DATA PROVIDED:
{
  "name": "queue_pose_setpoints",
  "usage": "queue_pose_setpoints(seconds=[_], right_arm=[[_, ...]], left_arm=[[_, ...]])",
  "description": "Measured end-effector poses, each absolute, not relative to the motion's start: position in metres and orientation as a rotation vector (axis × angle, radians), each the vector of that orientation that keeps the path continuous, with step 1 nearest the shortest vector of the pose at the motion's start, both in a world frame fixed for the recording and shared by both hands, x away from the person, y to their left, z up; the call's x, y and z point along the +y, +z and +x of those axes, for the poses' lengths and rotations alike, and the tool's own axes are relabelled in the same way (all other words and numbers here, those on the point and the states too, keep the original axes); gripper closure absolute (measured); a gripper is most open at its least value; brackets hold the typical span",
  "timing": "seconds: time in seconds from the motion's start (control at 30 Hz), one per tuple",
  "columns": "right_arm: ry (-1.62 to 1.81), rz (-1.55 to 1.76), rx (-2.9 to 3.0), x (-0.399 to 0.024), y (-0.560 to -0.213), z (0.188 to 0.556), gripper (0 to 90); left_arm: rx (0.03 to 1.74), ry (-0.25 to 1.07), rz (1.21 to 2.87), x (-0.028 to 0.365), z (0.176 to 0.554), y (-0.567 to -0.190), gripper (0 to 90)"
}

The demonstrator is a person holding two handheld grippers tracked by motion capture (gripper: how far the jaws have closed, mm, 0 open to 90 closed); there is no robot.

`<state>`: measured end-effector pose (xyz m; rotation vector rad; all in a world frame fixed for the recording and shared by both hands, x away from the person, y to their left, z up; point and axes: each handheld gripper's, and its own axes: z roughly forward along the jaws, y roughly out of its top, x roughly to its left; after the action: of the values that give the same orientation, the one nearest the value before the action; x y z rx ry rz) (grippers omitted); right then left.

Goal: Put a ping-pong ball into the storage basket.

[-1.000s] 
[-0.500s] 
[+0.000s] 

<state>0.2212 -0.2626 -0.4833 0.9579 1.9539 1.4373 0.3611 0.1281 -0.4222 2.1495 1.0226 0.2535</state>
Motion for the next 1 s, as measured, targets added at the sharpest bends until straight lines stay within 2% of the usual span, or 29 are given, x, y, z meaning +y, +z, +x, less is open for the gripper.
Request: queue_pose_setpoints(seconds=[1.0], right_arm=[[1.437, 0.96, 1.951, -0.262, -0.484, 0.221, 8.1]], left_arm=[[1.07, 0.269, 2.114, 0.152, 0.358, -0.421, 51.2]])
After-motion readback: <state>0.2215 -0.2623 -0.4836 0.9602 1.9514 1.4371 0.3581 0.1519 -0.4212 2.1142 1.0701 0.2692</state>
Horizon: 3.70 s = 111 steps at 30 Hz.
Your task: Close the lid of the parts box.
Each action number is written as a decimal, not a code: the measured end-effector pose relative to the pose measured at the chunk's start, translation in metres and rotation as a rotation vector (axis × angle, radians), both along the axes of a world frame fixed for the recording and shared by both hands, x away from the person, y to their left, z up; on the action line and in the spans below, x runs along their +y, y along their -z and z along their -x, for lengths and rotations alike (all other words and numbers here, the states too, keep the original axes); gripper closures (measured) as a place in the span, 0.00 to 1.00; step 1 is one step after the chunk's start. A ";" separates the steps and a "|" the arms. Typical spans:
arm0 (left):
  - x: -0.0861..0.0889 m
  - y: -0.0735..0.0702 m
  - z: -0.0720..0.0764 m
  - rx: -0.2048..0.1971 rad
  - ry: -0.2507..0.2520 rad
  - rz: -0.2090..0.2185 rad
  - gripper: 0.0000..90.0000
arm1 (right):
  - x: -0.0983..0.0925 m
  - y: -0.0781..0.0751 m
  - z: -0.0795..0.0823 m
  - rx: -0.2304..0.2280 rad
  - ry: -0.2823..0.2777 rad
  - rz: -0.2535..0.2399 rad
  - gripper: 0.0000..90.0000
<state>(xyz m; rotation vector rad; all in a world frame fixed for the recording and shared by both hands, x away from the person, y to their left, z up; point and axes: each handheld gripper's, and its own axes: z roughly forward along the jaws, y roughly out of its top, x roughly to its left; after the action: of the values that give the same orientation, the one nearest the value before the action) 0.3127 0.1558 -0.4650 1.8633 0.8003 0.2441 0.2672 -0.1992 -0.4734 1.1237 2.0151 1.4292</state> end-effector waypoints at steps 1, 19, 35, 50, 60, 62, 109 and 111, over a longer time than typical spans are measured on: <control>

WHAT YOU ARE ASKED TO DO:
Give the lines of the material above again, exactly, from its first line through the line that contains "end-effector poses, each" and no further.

SOLUTION TO THIS EXERCISE:
{
  "name": "queue_pose_setpoints",
  "usage": "queue_pose_setpoints(seconds=[_], right_arm=[[_, ...]], left_arm=[[_, ...]])",
  "description": "Measured end-effector poses, each absolute, not relative to the motion's start: position in metres and orientation as a rotation vector (axis × angle, radians), each the vector of that orientation that keeps the path continuous, with step 1 nearest the shortest vector of the pose at the motion's start, both in a world frame fixed for the recording and shared by both hands, x away from the person, y to their left, z up; the call's x, y and z point along the +y, +z and +x of those axes, for the poses' lengths and rotations alike, and the tool's own axes are relabelled in the same way (all other words and numbers here, those on the point and the states too, keep the original axes); gripper closure absolute (measured); a gripper is most open at its least value; brackets hold the typical span",

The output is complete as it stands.